И — драматургия его собственной жизни.


Лев Успенский, старый петербуржец и ленинградец, самый старший среди нас, литераторов — участников обороны Ленинграда, рассказывает: «...В один не очень прекрасный, конечно, вечер (хотя, впрочем, мы, блокадники, находили в себе силы любоваться и зловещей красотой иных тогдашних ленинградских дней) я приехал в Ленинград из моего Лукоморья, с пятачка, где служил на флоте. В Доме писателей имени Маяковского, темном, застывшем, промерзшем, как айсберг, происходило какое-то внеочередное заседание.
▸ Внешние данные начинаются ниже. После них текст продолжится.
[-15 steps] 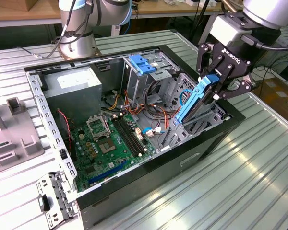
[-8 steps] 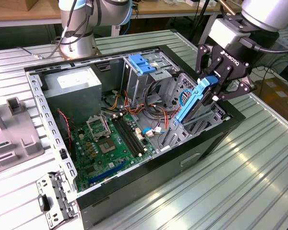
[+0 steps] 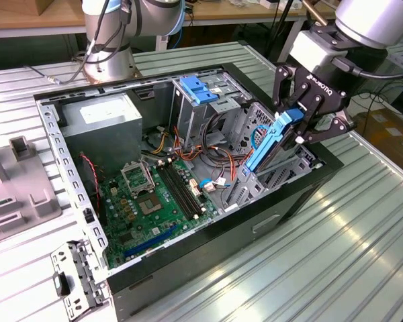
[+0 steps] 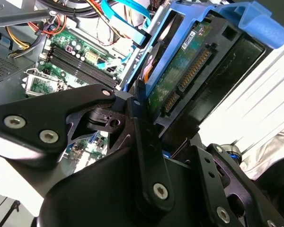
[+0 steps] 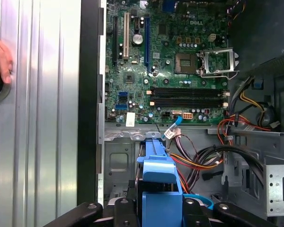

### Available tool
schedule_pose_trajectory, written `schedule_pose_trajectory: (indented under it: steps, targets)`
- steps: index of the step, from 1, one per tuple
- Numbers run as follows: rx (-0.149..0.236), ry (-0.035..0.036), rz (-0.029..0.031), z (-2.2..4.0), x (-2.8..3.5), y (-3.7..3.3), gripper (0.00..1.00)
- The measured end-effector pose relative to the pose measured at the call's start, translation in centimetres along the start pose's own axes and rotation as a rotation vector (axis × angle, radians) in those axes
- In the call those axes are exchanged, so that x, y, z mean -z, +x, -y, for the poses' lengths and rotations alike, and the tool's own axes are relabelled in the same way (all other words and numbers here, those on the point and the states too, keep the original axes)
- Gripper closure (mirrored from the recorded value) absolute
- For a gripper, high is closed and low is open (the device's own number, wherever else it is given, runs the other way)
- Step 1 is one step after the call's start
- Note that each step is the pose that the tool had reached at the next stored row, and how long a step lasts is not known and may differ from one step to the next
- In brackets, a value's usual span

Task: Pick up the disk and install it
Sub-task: 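Insert the disk into the insertion slot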

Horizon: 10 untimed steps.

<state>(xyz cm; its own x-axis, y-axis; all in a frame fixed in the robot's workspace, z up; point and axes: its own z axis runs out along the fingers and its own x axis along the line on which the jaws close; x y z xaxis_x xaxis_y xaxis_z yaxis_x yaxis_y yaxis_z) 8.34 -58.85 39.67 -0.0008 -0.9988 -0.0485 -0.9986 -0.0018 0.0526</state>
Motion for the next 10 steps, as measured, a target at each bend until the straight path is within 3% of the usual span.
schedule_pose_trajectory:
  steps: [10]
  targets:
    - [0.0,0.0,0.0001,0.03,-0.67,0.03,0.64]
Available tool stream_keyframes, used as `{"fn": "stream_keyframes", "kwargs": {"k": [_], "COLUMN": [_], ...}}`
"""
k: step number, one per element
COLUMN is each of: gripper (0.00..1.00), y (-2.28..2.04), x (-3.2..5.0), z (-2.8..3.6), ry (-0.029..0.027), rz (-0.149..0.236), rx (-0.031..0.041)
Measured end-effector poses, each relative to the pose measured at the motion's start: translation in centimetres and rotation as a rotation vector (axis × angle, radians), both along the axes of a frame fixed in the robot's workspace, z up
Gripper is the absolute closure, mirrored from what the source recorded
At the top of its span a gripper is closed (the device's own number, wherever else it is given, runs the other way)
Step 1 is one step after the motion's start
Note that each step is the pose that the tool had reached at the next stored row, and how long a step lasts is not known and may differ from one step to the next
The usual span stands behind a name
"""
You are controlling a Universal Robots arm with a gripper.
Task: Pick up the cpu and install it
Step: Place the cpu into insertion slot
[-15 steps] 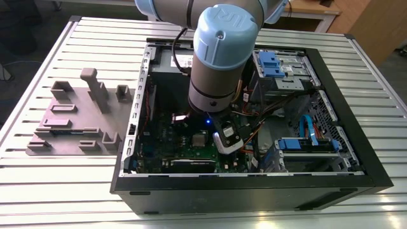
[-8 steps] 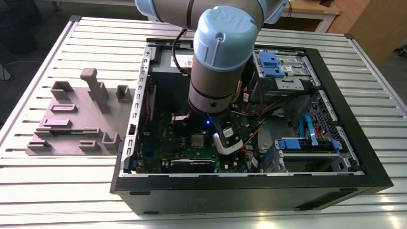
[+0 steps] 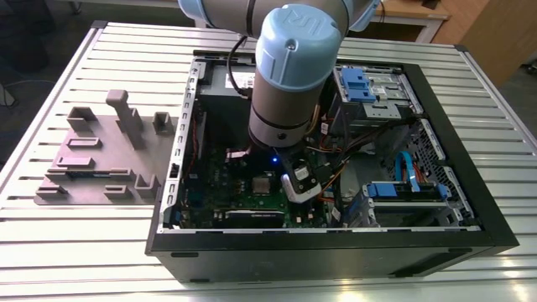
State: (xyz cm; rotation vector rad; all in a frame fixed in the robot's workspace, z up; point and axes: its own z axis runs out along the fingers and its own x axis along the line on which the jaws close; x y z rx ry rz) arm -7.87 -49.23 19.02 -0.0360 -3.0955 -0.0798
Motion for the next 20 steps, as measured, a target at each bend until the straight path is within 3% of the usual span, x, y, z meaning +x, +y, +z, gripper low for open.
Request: {"fn": "stream_keyframes", "kwargs": {"k": [10,20], "gripper": [0.45,0.45], "y": [0.0,0.0], "x": [0.0,0.0], "z": [0.0,1.0], "ry": [0.0,0.0006], "rz": [0.0,0.0], "rx": [0.0001,0.0]}}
Помнится, среди других там были В. М. Инбер, Н. В. Крандиевская-Толстая, кажется, О. Ф. Берггольц. Пришли из политуправления Балтийского флота и мы с Н. К. Чуковским. Главным действующим лицом того времени оказался В. В. Вишневский. Слово он взял, чтобы говорить на тему, чрезвычайно для него дорогую и неисчерпаемую: Петербург — Ленинград, девственность его земли, которую ни разу на протяжении долгой истории не осквернил враг. А потом Всеволод Витальевич как-то незаметно переключился на Достоевского и сымпровизировал такую поразительную речь о нем, что у многих из нас на глазах блестели слезы, настолько это было эмоционально возвышающе. Достоевский и Петербург, Достоевский и Ленинград, Достоевский и наши дни, кромешные, блокадные, холодные — и героические... Я думаю — это был один из высочайших взлетов Вишневского-оратора. Не побоюсь сравнить его речь в тот вечер, которую и я слушал с комом в горле, со знаменитой речью самого Достоевского о Пушкине. Но... блокада, холод, тьма... Никакой стенограммы не осталось.

Думаю, кстати, что какой-нибудь хороший исследователь может попробовать со временем оценить и «Оптимистическую трагедию» как развернутое ораторское выступление, так сказать, драматургически зафиксированную пламенную речь о тех днях...»


Несколько лет назад — я работал в Ялте над главами этой книги — прилетел ко мне из Москвы главный режиссер Московского театра сатиры Валентин Николаевич Плучек и сказал, что он хочет ставить в своем театре спектакль о революции и гражданской войне.